Sunday, November 20, 2005

Another side of running a restaurant

What kind of weekend did restaurants have? Judging from news reports, a sporadically violent one. A Google search reveals that eateries were the scene of one rape, seven shootings, one murder, an armed robbery, a full-tilt drug raid, a slashing, a stabbing, a break-in, two car crashes, four fires, and a prolonged, heated dispute over a dog’s name (Pink, the rules-disdaining rock star, kept calling her obscenely named pooch while visiting a Beverly Hills place, much to the outrage of patrons dining with children). And there’s no reason to think that the most recent Thursday-through-Sunday stretch is any different than most.

Granted, the affected places represent an infinitesimal portion of the more than 800,000 food outlets that were in operation during the last four days. But those are only the crimes that made the news. It’s rare, but it does happen. It’s an aspect of the business that isn’t worked into restaurant-based sitcoms or reality shows.
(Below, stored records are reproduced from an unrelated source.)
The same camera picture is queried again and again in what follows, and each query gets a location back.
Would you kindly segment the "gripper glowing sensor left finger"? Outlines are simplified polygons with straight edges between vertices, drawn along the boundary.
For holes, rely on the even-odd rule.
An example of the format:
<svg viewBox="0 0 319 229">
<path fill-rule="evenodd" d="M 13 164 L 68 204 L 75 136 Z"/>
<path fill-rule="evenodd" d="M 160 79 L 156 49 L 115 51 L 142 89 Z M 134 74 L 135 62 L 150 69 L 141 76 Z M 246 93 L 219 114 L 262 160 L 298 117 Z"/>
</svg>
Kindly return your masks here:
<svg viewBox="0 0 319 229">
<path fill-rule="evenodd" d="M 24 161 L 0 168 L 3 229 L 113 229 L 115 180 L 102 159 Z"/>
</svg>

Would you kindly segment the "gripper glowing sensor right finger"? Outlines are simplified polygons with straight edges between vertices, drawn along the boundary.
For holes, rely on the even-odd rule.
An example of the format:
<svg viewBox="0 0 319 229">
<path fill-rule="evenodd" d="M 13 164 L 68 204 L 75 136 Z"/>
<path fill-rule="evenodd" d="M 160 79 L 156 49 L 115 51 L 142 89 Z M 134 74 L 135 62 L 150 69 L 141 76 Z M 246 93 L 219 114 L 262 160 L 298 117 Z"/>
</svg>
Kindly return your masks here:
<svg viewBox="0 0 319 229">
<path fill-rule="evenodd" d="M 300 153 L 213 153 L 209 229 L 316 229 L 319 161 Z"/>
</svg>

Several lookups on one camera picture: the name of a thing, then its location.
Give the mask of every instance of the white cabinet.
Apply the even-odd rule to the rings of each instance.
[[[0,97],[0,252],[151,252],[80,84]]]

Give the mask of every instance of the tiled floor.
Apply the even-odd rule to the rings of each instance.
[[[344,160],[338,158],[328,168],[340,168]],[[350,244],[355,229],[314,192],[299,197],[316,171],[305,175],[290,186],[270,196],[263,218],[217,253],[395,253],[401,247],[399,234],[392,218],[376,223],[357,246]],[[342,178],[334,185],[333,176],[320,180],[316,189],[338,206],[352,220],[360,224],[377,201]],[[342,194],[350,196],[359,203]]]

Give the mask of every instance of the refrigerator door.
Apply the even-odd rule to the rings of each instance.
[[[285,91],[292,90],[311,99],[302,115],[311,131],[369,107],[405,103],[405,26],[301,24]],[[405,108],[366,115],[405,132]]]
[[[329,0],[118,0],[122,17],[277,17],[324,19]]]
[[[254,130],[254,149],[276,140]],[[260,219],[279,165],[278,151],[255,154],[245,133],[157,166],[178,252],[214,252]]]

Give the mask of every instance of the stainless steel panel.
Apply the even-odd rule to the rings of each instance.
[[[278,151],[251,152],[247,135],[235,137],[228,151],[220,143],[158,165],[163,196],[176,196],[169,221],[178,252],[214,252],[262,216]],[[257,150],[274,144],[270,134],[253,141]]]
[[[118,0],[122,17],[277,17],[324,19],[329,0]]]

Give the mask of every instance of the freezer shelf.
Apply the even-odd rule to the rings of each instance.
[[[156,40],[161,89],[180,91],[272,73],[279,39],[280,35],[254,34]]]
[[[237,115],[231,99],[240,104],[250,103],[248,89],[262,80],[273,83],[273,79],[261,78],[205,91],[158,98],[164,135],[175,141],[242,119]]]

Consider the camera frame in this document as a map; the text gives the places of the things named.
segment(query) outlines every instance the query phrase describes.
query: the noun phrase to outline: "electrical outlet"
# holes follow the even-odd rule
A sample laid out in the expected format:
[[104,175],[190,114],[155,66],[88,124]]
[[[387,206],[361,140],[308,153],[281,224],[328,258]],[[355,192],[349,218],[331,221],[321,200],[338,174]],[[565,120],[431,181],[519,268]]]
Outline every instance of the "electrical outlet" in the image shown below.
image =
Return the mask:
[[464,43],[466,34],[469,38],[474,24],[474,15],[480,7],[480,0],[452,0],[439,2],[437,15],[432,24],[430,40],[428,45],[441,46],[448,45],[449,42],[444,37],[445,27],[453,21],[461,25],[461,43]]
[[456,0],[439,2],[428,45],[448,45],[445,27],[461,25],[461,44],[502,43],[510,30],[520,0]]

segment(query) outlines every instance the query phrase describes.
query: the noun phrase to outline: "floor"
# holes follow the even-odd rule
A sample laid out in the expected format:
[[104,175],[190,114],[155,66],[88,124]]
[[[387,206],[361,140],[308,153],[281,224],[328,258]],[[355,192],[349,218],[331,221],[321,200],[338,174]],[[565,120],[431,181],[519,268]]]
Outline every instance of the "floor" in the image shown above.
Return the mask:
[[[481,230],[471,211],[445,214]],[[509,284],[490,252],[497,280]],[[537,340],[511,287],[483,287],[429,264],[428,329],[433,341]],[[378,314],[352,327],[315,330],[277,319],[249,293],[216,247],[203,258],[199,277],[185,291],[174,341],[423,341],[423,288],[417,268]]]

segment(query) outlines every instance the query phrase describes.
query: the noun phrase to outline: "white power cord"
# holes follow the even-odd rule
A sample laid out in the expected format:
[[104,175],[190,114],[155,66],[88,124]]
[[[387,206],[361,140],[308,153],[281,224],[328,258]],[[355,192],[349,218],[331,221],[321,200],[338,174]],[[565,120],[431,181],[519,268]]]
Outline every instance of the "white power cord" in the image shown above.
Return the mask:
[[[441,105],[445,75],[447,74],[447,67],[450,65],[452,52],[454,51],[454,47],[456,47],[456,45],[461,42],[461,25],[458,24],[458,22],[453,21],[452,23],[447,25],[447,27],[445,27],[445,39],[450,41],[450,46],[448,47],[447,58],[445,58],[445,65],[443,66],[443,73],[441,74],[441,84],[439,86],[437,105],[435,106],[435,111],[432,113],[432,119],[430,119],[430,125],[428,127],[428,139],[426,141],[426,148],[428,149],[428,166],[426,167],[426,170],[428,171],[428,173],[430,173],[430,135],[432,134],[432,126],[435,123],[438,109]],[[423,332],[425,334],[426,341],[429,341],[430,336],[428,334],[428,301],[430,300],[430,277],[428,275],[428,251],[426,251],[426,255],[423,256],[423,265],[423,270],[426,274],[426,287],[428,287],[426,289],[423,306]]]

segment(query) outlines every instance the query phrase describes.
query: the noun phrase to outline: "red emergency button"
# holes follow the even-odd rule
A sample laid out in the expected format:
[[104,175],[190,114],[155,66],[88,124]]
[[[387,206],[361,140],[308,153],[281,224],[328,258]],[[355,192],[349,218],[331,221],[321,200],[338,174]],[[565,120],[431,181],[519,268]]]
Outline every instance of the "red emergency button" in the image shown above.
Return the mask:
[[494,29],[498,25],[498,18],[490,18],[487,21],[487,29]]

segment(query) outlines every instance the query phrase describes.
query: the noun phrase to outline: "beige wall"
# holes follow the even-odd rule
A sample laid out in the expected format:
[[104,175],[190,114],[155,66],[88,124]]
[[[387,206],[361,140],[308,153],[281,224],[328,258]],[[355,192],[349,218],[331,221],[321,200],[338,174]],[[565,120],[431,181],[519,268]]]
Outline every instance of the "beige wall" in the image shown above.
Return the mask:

That’s a good thing, given how difficult it is to recruit workers without that added drag. But it’s a shame the hazard wasn’t appreciated by more outsiders, especially the folks who view the restaurant business as a lark, the sort of trade that anyone could take up. Make a mean omelet? Get raves every Thanksgiving for your hors d’ouevres? Like interacting with people? Dine out all the time? Hey, why not open a restaurant? It’ll be a blast. So much better than a real job.

They have no idea how difficult the trade actually is—the hours, the attention and diligence that’s required, the headaches of having a largely young workforce serving a clientele with sky-high demands. And then there are the real undersides to the business, like crime, or dealing with drunks, or the job’s disproportionately high divorce and alcoholism rates.

Maybe if the public knew more of the downside, it’d think twice about casually burdening restaurants with new fees, regulations and social responsibilities. It might moderate it’s stance of give, give, give, and consider what a restaurant sometimes has to take.